### TASK OBJECTIVE:
Counting the line with "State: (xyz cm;" as the last one, copy out the lines of the data exactly from the first onward.

+ + + +

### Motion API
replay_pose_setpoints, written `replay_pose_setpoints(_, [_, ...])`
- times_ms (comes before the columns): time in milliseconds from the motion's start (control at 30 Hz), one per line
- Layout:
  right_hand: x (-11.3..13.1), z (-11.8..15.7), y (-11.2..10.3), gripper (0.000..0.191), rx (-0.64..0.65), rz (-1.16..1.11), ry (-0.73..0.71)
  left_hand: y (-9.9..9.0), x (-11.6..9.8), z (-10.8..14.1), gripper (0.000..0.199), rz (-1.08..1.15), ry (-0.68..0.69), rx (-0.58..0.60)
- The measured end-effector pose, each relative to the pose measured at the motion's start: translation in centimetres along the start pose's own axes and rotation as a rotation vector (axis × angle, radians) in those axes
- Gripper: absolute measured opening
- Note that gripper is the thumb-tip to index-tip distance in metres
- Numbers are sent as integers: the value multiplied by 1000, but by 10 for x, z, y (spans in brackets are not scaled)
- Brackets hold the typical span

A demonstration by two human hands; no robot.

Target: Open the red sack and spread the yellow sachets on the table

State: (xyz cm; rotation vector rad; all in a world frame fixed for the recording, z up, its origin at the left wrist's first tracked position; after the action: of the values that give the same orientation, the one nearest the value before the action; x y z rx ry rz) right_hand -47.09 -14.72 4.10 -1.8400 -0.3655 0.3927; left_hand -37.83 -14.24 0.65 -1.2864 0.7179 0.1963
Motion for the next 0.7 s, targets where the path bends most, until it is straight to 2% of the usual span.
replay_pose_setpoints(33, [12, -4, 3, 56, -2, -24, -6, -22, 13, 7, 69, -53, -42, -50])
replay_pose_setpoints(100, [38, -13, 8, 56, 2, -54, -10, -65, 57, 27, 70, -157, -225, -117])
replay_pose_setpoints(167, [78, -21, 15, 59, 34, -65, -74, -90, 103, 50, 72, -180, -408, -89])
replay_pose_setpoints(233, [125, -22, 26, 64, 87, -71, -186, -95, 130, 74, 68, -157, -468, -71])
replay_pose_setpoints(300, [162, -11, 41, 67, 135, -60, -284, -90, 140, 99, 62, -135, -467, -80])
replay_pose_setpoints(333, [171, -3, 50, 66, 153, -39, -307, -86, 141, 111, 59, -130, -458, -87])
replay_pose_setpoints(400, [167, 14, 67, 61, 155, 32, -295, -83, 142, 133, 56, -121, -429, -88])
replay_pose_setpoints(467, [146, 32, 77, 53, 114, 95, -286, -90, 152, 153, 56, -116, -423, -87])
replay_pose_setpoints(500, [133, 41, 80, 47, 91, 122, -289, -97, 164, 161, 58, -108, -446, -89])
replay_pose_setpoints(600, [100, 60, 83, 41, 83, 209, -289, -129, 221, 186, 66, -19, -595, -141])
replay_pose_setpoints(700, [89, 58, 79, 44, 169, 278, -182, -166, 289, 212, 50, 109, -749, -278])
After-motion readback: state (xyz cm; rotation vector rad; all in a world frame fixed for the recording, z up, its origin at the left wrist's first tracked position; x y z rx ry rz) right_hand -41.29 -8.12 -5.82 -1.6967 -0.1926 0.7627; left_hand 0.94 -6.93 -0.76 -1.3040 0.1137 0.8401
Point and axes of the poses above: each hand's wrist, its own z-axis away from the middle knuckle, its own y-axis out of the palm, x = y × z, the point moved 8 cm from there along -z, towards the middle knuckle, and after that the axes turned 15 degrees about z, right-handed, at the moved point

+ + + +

### RESPONSE BELOW:
### Motion API
replay_pose_setpoints, written `replay_pose_setpoints(_, [_, ...])`
- times_ms (comes before the columns): time in milliseconds from the motion's start (control at 30 Hz), one per line
- Layout:
  right_hand: x (-11.3..13.1), z (-11.8..15.7), y (-11.2..10.3), gripper (0.000..0.191), rx (-0.64..0.65), rz (-1.16..1.11), ry (-0.73..0.71)
  left_hand: y (-9.9..9.0), x (-11.6..9.8), z (-10.8..14.1), gripper (0.000..0.199), rz (-1.08..1.15), ry (-0.68..0.69), rx (-0.58..0.60)
- The measured end-effector pose, each relative to the pose measured at the motion's start: translation in centimetres along the start pose's own axes and rotation as a rotation vector (axis × angle, radians) in those axes
- Gripper: absolute measured opening
- Note that gripper is the thumb-tip to index-tip distance in metres
- Numbers are sent as integers: the value multiplied by 1000, but by 10 for x, z, y (spans in brackets are not scaled)
- Brackets hold the typical span

A demonstration by two human hands; no robot.

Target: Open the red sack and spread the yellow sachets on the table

State: (xyz cm; rotation vector rad; all in a world frame fixed for the recording, z up, its origin at the left wrist's first tracked position; after the action: of the values that give the same orientation, the one nearest the value before the action; x y z rx ry rz) right_hand -47.09 -14.72 4.10 -1.8400 -0.3655 0.3927; left_hand -37.83 -14.24 0.65 -1.2864 0.7179 0.1963

With this, the output is complete.